An Introduction to Earth and Environmental Data Science


This book grew out of a course developed at Columbia University called Research Computing in Earth Science. It was written mostly by Ryan Abernathey, with significant contributions from Kerry Key. By separating the book from the class, we hope to create an open-source community resource for python education in the Earth and Environmental Sciences.

Motivation and Scope

Computing has become an indispensable tool for nearly all Earth and Environmental Scientists, but it doesn’t often appear in our curriculums. This book focuses on data analysis, a subset of computing in which the data already exist, e.g.from observations or from the output of a simulation, but have to be transformed into understanding. There are many different ways to gain understanding, but most workflows often boil down to:

  • read data files
  • perform some analysis operations, from very simple (e.g. take the mean) to very complex (e.g. train a deep neural network)
  • visualize the output in a plot

This book doesn’t attempt to teach deep learning; its goal is to teach the basic foundations of Earth and Environmental Data Science which are often overlooked. The material is designed to be accessible for Earth Science graduate students in any discipline, with no prerequisites.

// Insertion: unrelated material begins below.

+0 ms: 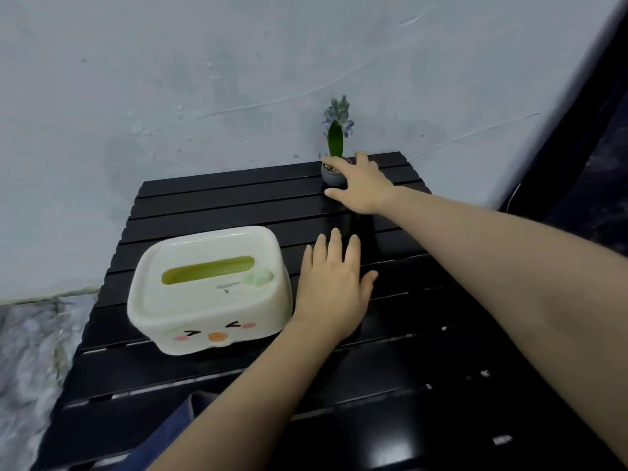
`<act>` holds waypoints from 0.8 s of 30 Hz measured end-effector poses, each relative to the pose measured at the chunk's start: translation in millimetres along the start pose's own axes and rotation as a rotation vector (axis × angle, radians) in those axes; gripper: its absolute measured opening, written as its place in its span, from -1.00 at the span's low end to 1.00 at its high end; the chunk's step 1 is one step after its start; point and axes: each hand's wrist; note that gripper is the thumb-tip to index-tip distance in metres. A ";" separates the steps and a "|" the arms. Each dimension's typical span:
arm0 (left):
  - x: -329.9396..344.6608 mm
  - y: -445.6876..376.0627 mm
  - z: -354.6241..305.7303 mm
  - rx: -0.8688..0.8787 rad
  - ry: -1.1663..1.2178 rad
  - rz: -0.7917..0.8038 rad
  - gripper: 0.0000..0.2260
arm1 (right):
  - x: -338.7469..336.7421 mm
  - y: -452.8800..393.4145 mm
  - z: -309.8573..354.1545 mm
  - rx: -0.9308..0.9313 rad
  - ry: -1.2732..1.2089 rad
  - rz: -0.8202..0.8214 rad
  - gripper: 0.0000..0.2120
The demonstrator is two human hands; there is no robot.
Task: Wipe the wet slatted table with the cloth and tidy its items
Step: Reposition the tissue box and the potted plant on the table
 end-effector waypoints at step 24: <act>-15.9 54.0 -23.1 0.074 0.131 -0.036 -0.62 | -2.3 78.2 21.4 -0.158 -0.250 -0.166 -0.61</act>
Point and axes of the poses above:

This book is intended to introduce new graduate students to modern computing software, programming tools and best practices that are broadly applicable to the analysis and visualization of Earth and Environmental data. This includes an introduction to Unix, version control, and basic programming in the open-source Python language. The bulk of the content is devoted to in-depth exploration of the numerical analysis and visualization packages which comprise the modern Scientific Python ecosystem, including Numpy, Scipy, Matplotlib, Pandas, Xarray, using real Earth and Environmental datasets.

Learning Goals

After completing all of the material, students should have the ability to:

  • Use unix commands to work with files and directories
  • Navigate the JupyterHub Environment effectively
  • Identify common geoscience data formats and the python packages which can load them
  • Perform basic exploratory data analysis on Earth and Environmental data, distinguishing between
    • Tabular data: rows and columns
    • Gridded data: multidimensional numerical arrays
  • Use visualization to enhance interpretation of data, including maps and interactive visualizations
  • Construct complete, well-structured programs in Python
  • Practice reproducible research through version control and binder

This course material can be used however you want. However, it was developed for a full-credit, semester-long course that meets twice a week. The idea is to complete one lecture and one homework assignment per week. One of the weekly meetings consists of a lecture in which the instructor presents the week’s lecture, with students typing along. The other should be used as “collaborative time,” during which the students work on their assignments, ask questions, and interact with their peers. A final project is an important capstone experience for a semester-long course.